• EXERCISE REQUIREMENTS
The line containing "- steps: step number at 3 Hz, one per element" marks the end: extract everything from the first line of the data through that line, exactly, with no pictures.

• MATERIAL FOR THE TASK
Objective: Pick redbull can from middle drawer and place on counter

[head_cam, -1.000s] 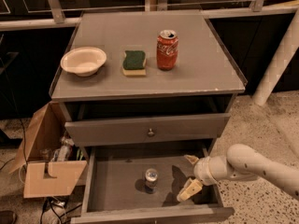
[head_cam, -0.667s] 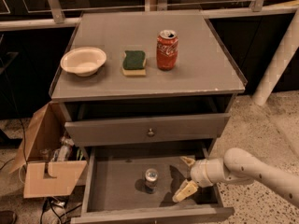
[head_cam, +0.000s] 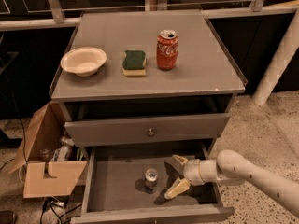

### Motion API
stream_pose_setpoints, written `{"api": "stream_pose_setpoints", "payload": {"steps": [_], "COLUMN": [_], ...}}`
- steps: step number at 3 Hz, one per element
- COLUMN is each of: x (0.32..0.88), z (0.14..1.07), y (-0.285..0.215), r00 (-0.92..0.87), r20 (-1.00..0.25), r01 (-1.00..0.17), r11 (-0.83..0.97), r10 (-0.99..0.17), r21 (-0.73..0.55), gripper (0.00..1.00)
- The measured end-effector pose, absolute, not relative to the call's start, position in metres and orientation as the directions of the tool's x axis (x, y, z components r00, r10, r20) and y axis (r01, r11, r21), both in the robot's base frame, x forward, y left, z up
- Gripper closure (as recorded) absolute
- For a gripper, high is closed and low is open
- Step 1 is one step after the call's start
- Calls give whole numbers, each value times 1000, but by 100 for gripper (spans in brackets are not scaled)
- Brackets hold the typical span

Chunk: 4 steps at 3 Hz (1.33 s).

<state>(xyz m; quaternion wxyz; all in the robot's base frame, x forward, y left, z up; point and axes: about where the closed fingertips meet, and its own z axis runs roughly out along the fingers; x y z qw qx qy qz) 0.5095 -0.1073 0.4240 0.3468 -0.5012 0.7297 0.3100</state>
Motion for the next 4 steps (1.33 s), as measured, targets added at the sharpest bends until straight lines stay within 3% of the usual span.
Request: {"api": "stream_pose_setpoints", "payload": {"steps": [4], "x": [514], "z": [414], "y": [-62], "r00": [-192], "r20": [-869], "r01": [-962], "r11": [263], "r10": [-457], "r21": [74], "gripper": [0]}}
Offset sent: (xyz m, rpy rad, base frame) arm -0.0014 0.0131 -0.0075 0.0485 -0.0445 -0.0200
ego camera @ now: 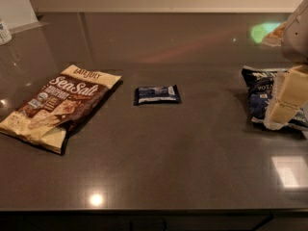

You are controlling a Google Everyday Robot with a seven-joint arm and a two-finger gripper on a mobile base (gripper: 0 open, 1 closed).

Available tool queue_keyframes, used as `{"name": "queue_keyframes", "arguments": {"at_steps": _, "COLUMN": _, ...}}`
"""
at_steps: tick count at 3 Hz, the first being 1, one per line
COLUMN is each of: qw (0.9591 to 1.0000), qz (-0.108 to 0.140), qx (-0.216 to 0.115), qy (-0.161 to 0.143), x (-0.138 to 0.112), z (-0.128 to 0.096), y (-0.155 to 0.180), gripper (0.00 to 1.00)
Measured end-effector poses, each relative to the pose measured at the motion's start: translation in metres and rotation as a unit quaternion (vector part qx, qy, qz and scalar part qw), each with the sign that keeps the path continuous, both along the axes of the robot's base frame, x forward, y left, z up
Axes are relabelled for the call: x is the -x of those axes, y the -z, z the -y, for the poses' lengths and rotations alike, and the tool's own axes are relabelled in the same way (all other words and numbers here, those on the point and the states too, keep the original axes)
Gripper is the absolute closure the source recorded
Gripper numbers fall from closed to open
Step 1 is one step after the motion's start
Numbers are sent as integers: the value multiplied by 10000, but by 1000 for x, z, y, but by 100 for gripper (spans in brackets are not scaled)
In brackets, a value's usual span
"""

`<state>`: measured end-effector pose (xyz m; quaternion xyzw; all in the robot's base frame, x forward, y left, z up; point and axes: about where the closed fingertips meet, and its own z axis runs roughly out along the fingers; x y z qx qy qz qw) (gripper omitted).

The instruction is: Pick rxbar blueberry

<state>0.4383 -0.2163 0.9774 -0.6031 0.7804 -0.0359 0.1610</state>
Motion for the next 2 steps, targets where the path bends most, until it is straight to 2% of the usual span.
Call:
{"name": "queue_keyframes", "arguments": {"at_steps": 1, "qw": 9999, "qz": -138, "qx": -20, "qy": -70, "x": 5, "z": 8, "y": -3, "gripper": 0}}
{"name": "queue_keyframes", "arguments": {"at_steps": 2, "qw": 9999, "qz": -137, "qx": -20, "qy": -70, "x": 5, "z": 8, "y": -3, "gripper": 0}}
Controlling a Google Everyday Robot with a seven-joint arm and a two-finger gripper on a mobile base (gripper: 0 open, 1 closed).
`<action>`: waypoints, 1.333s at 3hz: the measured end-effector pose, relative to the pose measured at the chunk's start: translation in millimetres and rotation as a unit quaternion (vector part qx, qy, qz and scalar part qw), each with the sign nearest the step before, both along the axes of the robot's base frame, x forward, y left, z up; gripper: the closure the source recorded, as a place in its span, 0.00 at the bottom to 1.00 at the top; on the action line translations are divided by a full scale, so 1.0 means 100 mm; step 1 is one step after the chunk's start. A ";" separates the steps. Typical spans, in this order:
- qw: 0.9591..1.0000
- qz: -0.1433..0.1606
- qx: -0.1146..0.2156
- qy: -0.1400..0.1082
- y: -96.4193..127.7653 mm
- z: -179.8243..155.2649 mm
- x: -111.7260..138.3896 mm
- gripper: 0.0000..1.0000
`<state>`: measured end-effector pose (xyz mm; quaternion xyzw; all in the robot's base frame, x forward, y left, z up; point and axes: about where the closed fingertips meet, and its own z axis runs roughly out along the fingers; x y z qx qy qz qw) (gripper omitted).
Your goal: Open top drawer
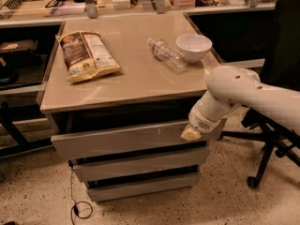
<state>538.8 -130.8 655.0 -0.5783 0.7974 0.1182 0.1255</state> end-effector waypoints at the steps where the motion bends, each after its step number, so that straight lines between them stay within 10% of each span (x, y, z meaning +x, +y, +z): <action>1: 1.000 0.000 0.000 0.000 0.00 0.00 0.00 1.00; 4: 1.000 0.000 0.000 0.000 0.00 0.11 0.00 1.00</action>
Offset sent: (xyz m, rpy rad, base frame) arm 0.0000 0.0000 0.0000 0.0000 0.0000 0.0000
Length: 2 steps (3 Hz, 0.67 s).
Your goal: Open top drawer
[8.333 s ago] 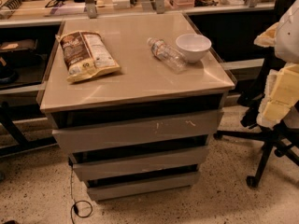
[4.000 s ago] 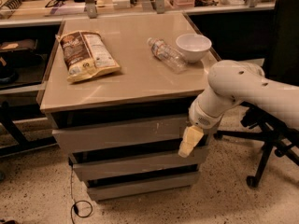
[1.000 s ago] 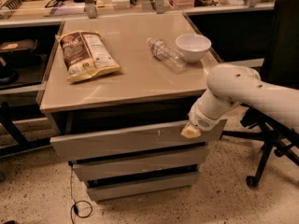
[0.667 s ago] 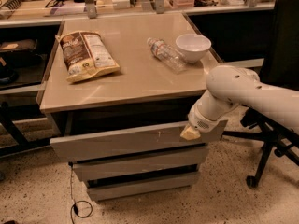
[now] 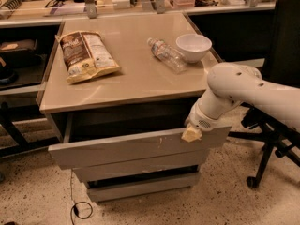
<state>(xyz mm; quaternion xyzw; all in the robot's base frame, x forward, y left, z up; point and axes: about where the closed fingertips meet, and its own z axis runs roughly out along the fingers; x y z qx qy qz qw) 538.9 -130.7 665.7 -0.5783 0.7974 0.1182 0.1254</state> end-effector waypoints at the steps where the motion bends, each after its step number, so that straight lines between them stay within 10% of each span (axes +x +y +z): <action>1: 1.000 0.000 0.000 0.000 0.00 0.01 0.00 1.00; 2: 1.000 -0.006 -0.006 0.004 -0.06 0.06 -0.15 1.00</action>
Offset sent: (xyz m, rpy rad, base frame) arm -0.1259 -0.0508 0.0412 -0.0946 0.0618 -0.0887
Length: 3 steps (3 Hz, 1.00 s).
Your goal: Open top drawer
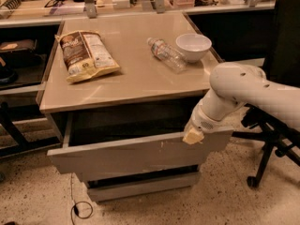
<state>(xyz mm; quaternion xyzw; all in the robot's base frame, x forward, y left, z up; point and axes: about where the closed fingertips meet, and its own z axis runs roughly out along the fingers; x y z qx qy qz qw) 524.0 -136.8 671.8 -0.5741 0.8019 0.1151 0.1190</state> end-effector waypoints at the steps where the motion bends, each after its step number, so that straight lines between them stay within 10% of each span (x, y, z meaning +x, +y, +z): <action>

• REPLY
Objective: Pick redbull can from middle drawer and place on counter

[head_cam, -1.000s] 
[head_cam, -0.667s] 
[head_cam, +0.000s] 

### Motion API
stream_pose_setpoints, written `{"api": "stream_pose_setpoints", "payload": {"steps": [_], "COLUMN": [_], ...}}`
- steps: step number at 3 Hz, one per element

The output contains the complete answer to the exercise.